Multiple data groups with custom log-likelihood function

Shihab_Khan · October 28, 2019, 12:55am

Hi UQWorld

I’m trying to do a problem in which I have two data groups with different discrepancies. The first data group has a known gaussian discrepancy while the second data group requires a custom log-likelihood function.

Does UQLab support Multiple data groups with custom log-likelihood function? I noticed that the file uq_initialize_uq_inversion throws an error when more than 1 data groups are provided:

‘Multiple data groups not supported for custom logLikelihood’

If this is indeed the case, could there be a workaround this issue? In my problem, the observations are assumed to be i.i.d.

Would it be feasible to provide the two data groups as a single data group and then based on the number of observations of each type, write the custom likelihood function to evaluate them accordingly?

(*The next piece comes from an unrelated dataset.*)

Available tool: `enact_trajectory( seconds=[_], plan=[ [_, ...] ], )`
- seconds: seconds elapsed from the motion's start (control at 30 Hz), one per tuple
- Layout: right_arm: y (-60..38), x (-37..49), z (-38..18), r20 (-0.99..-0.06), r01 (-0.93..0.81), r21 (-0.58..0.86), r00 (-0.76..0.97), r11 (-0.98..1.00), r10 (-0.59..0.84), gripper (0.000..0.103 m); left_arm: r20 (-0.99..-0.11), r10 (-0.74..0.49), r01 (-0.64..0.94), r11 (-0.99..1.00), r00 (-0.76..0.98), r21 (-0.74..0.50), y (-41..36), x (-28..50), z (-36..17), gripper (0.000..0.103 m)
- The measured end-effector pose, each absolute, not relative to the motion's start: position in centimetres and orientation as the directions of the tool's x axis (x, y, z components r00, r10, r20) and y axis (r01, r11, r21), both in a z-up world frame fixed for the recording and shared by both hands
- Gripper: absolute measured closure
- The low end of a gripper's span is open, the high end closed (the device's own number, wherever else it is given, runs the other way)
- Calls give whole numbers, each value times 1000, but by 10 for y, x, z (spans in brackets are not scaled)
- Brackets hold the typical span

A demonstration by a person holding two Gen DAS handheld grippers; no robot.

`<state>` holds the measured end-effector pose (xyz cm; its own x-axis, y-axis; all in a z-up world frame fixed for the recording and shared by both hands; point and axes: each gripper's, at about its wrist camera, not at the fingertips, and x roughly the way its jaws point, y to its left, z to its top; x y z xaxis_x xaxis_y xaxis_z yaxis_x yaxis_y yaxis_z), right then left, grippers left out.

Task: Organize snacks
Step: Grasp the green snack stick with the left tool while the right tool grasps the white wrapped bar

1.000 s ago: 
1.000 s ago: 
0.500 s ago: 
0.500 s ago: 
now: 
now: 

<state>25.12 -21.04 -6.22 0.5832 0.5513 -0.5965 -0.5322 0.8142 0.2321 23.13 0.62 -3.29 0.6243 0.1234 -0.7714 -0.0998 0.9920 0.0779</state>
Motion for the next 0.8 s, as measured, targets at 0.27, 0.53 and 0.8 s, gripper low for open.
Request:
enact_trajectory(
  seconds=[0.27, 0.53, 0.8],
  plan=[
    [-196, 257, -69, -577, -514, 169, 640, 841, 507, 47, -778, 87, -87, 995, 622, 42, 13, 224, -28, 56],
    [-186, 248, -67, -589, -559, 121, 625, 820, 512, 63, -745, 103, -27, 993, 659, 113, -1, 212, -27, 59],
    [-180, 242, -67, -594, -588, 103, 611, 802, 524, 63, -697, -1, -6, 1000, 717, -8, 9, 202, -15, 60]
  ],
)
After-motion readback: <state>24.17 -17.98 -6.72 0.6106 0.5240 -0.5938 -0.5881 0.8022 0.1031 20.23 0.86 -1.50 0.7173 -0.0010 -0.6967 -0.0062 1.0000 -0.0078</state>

Shihab_Khan · October 29, 2019, 4:52am

I’m putting forward a working example.

Problem

The instantaneous resistance of a component is given by \ln R_i = \ln (R_0) + \ln (1-kt^\nu), where \ln R_0 is a Gaussian random variable and the term \ln (1-kt^\nu) is a scalar depending upon degradation parameters k and \nu, and time t.

Therefore, the model \mathcal{M}(\mathbf{X}) is \ln R_i with \mathbf{X}\in \mathbb{R}^1. There are two kinds of measurements. Firstly, we have SHM A which gives a continuous measurement, \ln X_m = \mathcal{M}(\mathbf{X}) + \epsilon_A, where \epsilon_A \sim \mathcal{N}(0,\sigma_A). Secondly, we have SHM B measurements, y = (\mathcal{M}(\mathbf{X}) + \epsilon_B) \in [a_m, a_{m+1}], where \epsilon_B \sim \mathcal{N}(0,\sigma_B). As can be deduced, SHM B would require a custom log-likelihood function.

Solution
The way I’m trying to solve this should be apparent from the code (files attached). Instead of creating two different data groups, I’m using a single data group with a custom log-likelihood function in such a way that the measurements for the particular SHM type are to its particular log-likelihood function.

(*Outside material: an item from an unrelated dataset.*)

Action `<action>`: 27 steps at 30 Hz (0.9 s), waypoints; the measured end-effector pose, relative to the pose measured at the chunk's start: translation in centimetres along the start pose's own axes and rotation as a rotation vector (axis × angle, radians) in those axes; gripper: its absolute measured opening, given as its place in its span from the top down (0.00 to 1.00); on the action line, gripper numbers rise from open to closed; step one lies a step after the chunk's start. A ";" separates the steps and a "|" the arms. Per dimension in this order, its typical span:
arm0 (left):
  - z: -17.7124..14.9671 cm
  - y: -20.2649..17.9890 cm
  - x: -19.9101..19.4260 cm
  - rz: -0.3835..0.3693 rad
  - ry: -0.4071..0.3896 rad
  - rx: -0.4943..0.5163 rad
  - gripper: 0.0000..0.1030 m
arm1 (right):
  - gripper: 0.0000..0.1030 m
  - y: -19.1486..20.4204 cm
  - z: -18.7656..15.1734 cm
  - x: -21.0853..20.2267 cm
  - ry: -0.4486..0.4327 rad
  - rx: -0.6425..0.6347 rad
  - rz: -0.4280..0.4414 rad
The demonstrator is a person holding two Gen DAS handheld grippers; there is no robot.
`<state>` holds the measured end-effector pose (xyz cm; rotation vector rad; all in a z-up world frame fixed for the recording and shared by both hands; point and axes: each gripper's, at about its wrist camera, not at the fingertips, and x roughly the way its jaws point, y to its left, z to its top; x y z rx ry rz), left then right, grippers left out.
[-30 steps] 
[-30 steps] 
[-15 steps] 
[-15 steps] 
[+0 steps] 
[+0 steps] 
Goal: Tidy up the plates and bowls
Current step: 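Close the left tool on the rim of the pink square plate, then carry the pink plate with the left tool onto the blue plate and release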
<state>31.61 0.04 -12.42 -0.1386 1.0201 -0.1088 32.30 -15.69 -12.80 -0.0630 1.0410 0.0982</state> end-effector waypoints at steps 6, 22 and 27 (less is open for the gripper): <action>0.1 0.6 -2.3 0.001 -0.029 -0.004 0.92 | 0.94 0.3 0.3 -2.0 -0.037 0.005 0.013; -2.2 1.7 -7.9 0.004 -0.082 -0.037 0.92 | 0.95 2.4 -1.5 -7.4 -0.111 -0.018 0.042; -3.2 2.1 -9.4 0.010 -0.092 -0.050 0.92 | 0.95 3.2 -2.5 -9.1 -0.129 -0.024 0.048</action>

However, my results don’t seem to converge. I’ve tried different algorithms with different scales and steps. Am I missing out on something?

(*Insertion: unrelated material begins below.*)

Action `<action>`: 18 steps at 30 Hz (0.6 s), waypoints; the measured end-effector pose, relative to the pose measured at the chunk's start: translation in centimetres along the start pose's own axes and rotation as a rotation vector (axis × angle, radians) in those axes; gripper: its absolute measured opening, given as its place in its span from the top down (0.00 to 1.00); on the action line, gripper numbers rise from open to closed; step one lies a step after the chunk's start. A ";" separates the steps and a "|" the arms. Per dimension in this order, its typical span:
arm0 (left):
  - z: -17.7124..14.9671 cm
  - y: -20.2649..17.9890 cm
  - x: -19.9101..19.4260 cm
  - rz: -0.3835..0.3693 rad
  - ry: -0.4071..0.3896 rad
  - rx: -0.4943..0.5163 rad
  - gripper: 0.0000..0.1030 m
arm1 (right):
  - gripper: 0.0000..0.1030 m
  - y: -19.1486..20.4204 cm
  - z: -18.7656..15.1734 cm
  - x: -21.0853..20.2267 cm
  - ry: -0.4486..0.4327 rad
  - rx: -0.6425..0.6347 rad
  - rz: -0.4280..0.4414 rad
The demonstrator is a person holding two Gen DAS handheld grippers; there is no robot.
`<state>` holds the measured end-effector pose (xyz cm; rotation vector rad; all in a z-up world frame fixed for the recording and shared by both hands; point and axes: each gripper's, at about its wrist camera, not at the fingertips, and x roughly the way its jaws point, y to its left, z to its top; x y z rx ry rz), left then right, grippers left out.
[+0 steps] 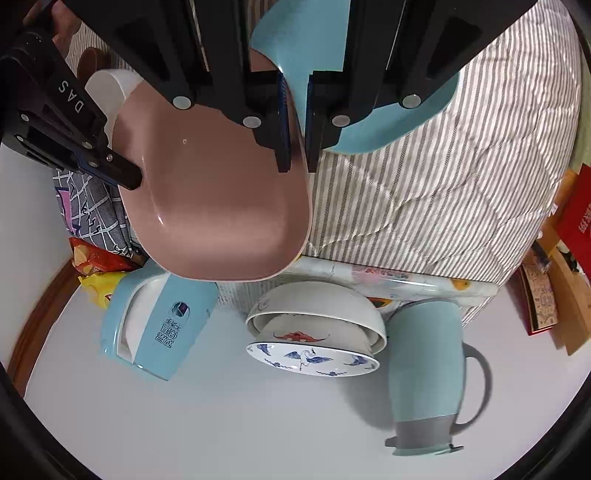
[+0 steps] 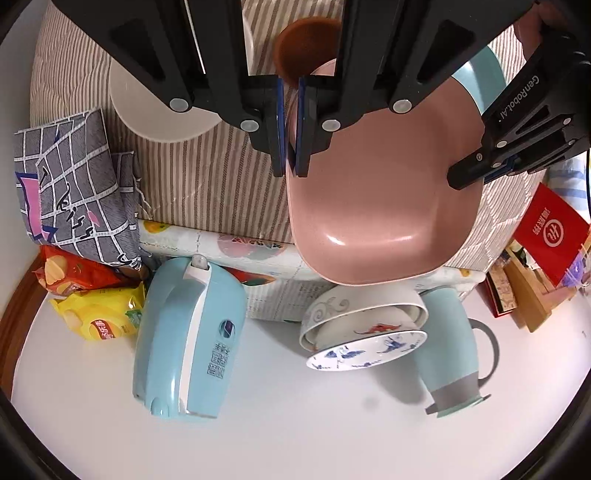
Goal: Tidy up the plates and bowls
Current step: 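Carry the pink plate with the left tool onto the blue plate and release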
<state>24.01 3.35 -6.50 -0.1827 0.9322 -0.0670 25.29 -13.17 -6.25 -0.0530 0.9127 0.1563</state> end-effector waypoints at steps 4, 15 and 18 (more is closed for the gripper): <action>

The main file is test_UQ_shmAB.m. Any help would be appreciated.

test_UQ_shmAB.m (1.9 KB) log_resistance_model.m (106 Bytes) LL_SHM_B.m (884 Bytes) LL_SHM_A.m (393 Bytes)

paulremo · October 29, 2019, 5:27pm

Hi Shihab

To briefly answer your first question: No, it is not possible to supply multiple data groups with user-define likelihood functions. If you handle and work with advanced discrepancy models, it is expected that you know how to implement the simple additive discrepancy model currently implemented in UQLab.

The notion of data groups can be simply addressed by providing a user-defined likelihood function that handles the provided data and intended discrepancy model.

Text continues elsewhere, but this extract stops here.